第234章

箱子裡堆著些幹藥材,乾燥的泥土味和淡淡的藥味徘徊不去。

忽然,蘇敏官胸膛微微起伏,輕輕笑起來。

他將小刀藏到幾包藥材底下,然後微微撐起箱蓋,鄉野清新的空氣注入兩人身周。

「……麻了。阿妹。」

這時才覺出箱子裡空間太小。兩人擠成一團麻花,肌膚大部分貼著。他的腿一直被她壓在下面。

林玉嬋忙起身,不防腦袋撞了木板。咚的一聲輕響。她忙噤聲,豎起耳朵。還好油氈布隔了音,孤零零的駝隊周圍也沒人。

她艱難地翻轉半個身子,匍匐爬了幾寸,黑暗中摸索到一雙肩膀,已經被擰成花的喇嘛批單勒出了印子。

她收斂著力氣,慢慢幫他把那麻布批單扯掉,發現裡面的喇嘛坎肩根本就是掛上去的——他兩隻手銬在一起,沒法真穿。

林玉嬋止不住低聲傻笑,沒笑幾下,耳畔溫熱,他低下頭,和她交頸纏綿。

駝隊下了一個小小的土坡。她全身一飄,被那瞬間的失重感拋了一下。

她驀地伸手攀住他脖子,咬住那雙世上最軟最鋒利的唇,封住他的氣息,近似兇狠地回應著,半日的焦灼兇險,兩個月的絕望煎熬,全部化作報復性的攻擊欲。他的氣息裡帶著潮溼的海意,是她熟悉的氣味,洶湧地填入了她那被幾乎被沙塵風乾了的意識,注入無窮無盡的渴望。

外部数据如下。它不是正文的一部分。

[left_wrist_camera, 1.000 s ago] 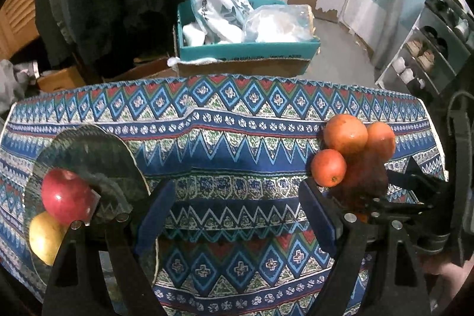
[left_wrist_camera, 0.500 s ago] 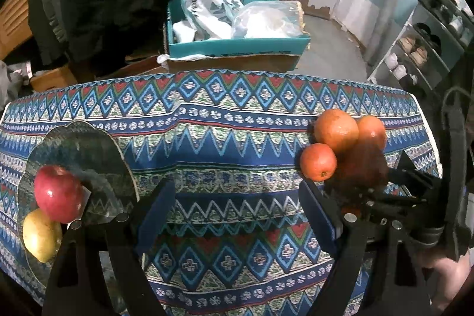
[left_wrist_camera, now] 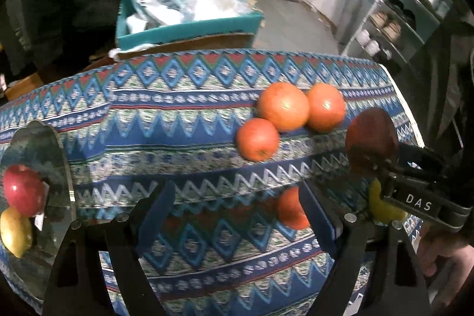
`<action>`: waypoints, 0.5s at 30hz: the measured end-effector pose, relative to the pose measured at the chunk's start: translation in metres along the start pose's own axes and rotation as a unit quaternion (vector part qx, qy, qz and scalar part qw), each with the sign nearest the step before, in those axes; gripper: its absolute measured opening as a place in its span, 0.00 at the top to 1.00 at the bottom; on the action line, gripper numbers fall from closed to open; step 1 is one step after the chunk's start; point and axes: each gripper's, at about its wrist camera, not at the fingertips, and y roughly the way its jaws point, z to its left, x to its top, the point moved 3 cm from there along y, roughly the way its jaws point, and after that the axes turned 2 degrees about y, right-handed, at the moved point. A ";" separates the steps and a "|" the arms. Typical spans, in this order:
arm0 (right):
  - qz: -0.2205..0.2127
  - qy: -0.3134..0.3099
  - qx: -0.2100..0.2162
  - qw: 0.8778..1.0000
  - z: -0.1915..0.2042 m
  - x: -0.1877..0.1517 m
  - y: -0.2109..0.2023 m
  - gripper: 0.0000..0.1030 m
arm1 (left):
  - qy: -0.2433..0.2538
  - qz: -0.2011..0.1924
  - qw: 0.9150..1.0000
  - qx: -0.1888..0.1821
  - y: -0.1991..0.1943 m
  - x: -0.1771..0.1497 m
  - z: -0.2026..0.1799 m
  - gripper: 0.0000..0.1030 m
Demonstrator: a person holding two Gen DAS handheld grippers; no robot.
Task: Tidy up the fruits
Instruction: 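Grasp a dark red apple with the right gripper while the left gripper grasps an orange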
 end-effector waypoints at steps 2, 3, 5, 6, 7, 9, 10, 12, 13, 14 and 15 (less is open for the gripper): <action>-0.002 0.004 -0.001 1.000 -0.007 -0.003 -0.002 0.31 | 0.009 0.005 1.000 -0.005 0.005 -0.002 -0.011 0.16; -0.003 0.006 -0.002 1.000 -0.011 -0.005 -0.004 0.31 | 0.013 0.007 1.000 -0.006 0.006 -0.003 -0.015 0.16; -0.006 0.010 -0.003 1.000 -0.015 -0.006 -0.006 0.31 | 0.022 0.013 1.000 -0.007 0.011 -0.006 -0.024 0.16; -0.007 0.012 -0.003 1.000 -0.017 -0.008 -0.007 0.31 | 0.028 0.017 0.999 -0.008 0.015 -0.008 -0.029 0.16; -0.009 0.015 -0.002 1.000 -0.021 -0.009 -0.008 0.31 | 0.032 0.020 0.999 -0.008 0.017 -0.008 -0.032 0.16; -0.011 0.019 -0.001 1.000 -0.026 -0.009 -0.011 0.31 | 0.041 0.028 0.999 -0.008 0.024 -0.012 -0.040 0.16; -0.012 0.021 0.000 1.000 -0.028 -0.010 -0.012 0.31 | 0.046 0.031 0.998 -0.006 0.028 -0.014 -0.044 0.16; -0.013 0.022 0.000 1.000 -0.030 -0.011 -0.013 0.31 | 0.050 0.039 0.998 -0.006 0.035 -0.017 -0.048 0.16; -0.014 0.020 0.002 1.000 -0.030 -0.012 -0.013 0.31 | 0.050 0.042 0.998 -0.006 0.037 -0.018 -0.049 0.16; -0.013 0.019 0.002 1.000 -0.030 -0.013 -0.013 0.31 | 0.050 0.046 0.998 -0.006 0.040 -0.019 -0.051 0.16; -0.013 0.018 0.001 1.000 -0.030 -0.014 -0.013 0.31 | 0.049 0.050 0.998 -0.007 0.044 -0.020 -0.052 0.16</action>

渴望被人安撫,渴望他指尖的觸控,渴望突如其來的戰慄,渴望一個無盡的綿長的吻,渴望被人無條件的接納……渴望佔有他,從頭到腳,從裡到外,從支離破碎的過去到無可預測的未來。

蘇敏官半躺著,雙手圈在她頸後,撥弄她的衣領,輕輕喘息著,溫柔接納她不成章法的洗掠。

從接到她的訊息開始,一個半月,他有意剋制思念的閘門,只關注於眼前的難題,出擊、拼搏、擊碎詰責和非難,不擇一切手段……

直到現在,才終於得以放縱自己,感受著身上那並不沉重、然而真實不虛的重量,彷彿塵埃中乍現甘露,恍惚中好像回到了初見她的時光。一無所有,一往無前。

他摟她更緊。忽然,木箱輕微地搖盪了一下。

咣噹。

……「憨兒?」

駝伕跟著駝隊走,終於有人注意到這裡有什麼不對勁。怎麼有頭駱駝走得有點斜!

「憨兒,怎麼回事!」有人用力敲行李架,斥道,「怎麼老往一邊兒歪呀?走直了!」

無辜的駱駝搖頭晃腦,倘若它能說話,只怕已經罵街八百句。

箱子裡的兩人連忙收斂,僵硬地抱在一起,直到駝伕的腳步聲離開,又忍不住低低嗤笑。

笑著笑著,林玉嬋突然間淚流滿面,小聲嗚咽:「你怎麼才來啊……我差點讓人砍了……嗚嗚、我差點嫁給別人啊……嗚嗚,我要是死了沒人會去給你們報訊的啊……」

蘇敏官攏著雙手,有點艱難地給她擦淚。淚水順著他的手指,流到被箍得紅腫的手腕,打溼了手銬上纏著的布條。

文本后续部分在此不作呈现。